The carrier asked corporate employees to volunteer to work eight-hour shifts to help with crew scheduling.
The shifts would be in lieu of normal day-to-day work duties, according to an internal memo.
Southwest Airlines is doing everything it can to get its schedule back on track — including asking for extra help from its corporate employees.
On Wednesday, workers at the airline's Dallas headquarters were asked to volunteer for one of three possible eight-hour shifts that will operate 24 hours a day to help with crew scheduling, according to an internal memo viewed by Insider. The shift would be worked instead of each employee's normal day-to-day duties and the memo does not mention incentives like extra pay.
Southwest confirmed to Insider that additional employees were assisting crew schedulers with their duties.
To be a crew scheduler at Southwest, new hires must complete extensive training. The employees are responsible for ensuring each Southwest flight is staffed with pilots and flight attendants, notifying crew members of their flight duties, and managing crew schedules. To prepare untrained corporate employees for the task, the memo said a "train the trainer" approach would be used, meaning volunteers would sit next to a scheduler to learn to ropes.

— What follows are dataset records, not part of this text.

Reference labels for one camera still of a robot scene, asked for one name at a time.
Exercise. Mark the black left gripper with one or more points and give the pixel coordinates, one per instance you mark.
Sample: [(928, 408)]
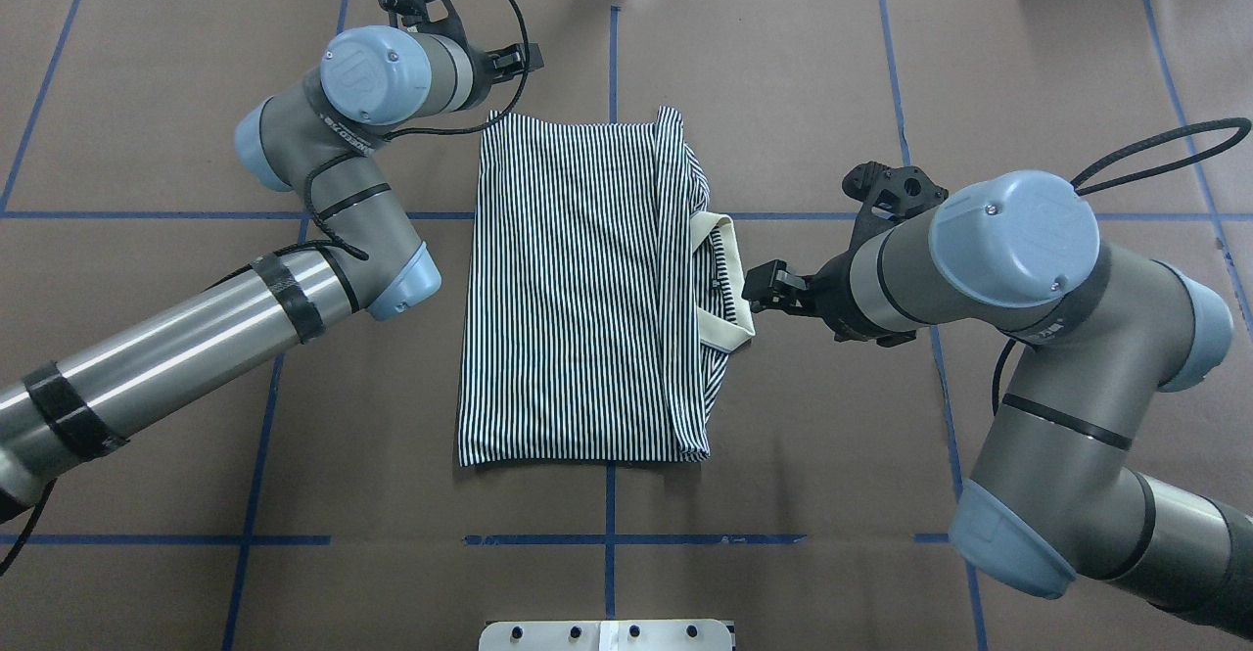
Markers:
[(483, 74)]

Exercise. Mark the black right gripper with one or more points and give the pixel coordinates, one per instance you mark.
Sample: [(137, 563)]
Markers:
[(828, 286)]

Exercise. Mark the navy white striped polo shirt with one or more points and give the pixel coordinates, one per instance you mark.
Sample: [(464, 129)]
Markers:
[(604, 297)]

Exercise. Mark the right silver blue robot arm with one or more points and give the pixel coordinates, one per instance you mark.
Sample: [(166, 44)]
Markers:
[(1050, 498)]

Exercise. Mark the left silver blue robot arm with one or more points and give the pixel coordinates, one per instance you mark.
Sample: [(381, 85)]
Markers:
[(318, 138)]

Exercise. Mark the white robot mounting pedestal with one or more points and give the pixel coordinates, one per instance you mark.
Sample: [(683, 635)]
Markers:
[(631, 634)]

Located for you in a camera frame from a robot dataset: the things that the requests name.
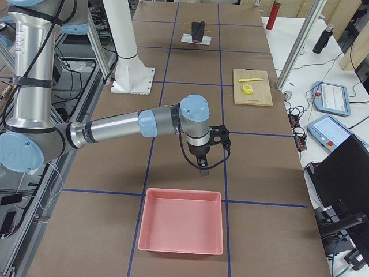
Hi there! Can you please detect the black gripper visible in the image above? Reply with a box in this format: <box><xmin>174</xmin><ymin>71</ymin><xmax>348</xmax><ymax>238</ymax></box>
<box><xmin>188</xmin><ymin>144</ymin><xmax>209</xmax><ymax>176</ymax></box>

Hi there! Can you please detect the dark grey cloth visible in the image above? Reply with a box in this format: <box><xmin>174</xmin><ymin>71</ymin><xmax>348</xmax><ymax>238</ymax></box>
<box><xmin>191</xmin><ymin>21</ymin><xmax>206</xmax><ymax>40</ymax></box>

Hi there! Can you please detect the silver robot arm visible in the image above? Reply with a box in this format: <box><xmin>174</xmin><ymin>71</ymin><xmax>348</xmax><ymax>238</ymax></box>
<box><xmin>1</xmin><ymin>1</ymin><xmax>212</xmax><ymax>175</ymax></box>

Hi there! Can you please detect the yellow lemon slice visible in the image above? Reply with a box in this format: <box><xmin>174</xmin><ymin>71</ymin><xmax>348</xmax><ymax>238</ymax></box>
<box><xmin>242</xmin><ymin>84</ymin><xmax>253</xmax><ymax>95</ymax></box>

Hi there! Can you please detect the bamboo cutting board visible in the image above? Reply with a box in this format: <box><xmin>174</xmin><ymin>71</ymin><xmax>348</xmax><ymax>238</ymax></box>
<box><xmin>233</xmin><ymin>69</ymin><xmax>273</xmax><ymax>107</ymax></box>

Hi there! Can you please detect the yellow plastic knife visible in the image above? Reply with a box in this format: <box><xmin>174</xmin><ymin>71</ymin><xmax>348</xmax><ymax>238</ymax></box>
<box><xmin>238</xmin><ymin>78</ymin><xmax>264</xmax><ymax>83</ymax></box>

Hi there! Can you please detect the near blue teach pendant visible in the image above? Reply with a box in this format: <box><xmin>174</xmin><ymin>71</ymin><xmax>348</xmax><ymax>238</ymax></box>
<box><xmin>308</xmin><ymin>115</ymin><xmax>352</xmax><ymax>152</ymax></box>

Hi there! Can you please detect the blue teach pendant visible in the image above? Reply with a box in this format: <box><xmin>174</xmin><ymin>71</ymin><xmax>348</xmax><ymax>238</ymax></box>
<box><xmin>312</xmin><ymin>81</ymin><xmax>351</xmax><ymax>117</ymax></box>
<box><xmin>308</xmin><ymin>115</ymin><xmax>352</xmax><ymax>152</ymax></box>

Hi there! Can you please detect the white rectangular tray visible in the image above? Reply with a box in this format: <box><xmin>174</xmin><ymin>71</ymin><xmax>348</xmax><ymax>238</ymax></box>
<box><xmin>180</xmin><ymin>33</ymin><xmax>212</xmax><ymax>46</ymax></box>

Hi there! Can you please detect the black monitor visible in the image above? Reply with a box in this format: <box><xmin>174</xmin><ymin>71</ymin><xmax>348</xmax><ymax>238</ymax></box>
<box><xmin>307</xmin><ymin>134</ymin><xmax>368</xmax><ymax>215</ymax></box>

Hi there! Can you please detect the far blue teach pendant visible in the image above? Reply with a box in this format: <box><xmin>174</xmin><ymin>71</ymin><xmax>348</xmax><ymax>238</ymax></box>
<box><xmin>312</xmin><ymin>81</ymin><xmax>351</xmax><ymax>117</ymax></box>

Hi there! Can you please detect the black bottle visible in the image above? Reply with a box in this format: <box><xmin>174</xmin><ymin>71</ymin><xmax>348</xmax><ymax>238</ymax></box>
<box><xmin>312</xmin><ymin>24</ymin><xmax>334</xmax><ymax>54</ymax></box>

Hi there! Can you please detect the red bottle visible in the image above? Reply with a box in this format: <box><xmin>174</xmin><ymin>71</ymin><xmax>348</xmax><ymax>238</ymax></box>
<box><xmin>266</xmin><ymin>2</ymin><xmax>281</xmax><ymax>30</ymax></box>

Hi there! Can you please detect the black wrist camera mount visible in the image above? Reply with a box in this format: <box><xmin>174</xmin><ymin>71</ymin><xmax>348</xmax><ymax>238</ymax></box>
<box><xmin>208</xmin><ymin>125</ymin><xmax>231</xmax><ymax>151</ymax></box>

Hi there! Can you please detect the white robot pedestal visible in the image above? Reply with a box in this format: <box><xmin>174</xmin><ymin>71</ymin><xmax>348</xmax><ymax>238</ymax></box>
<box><xmin>103</xmin><ymin>0</ymin><xmax>155</xmax><ymax>95</ymax></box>

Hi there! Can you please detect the aluminium frame post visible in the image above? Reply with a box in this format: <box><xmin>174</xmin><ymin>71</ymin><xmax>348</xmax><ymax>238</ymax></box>
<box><xmin>276</xmin><ymin>0</ymin><xmax>327</xmax><ymax>91</ymax></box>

The move comes as Southwest continues to battle an operational meltdown that was caused by the winter storm and "scheduling issues." Since Sunday, the airline has canceled over 9,000 flights, according to FlightAware data.
Captain Mike Santoro, vice president of the Southwest Airlines Pilots Association, told Insider on Tuesday that the airline's scheduling software is "outdated" and needs an upgrade.
A Southwest spokesperson said the airline was working on upgrading its systems.
"In our desired state, we will have automation that can handle crew reassignments quickly and efficiently," the spokesperson told Insider. "We are focused on making investments in technology upgrades to work toward that solution and obviously need to complete that work."
Despite the frustrations, the carrier is working hard to get fix its operation, including running just one-third of its flights over the "next several days" and helping affected customers with rebookings and hotel accommodations, its people have said.
"We are focused on safely getting all of the pieces back into position to end this rolling struggle," Southwest CEO Bob Jordan said on Tuesday night. "I have nothing but pride and respect for the efforts of the people of Southwest who are showing up in every way."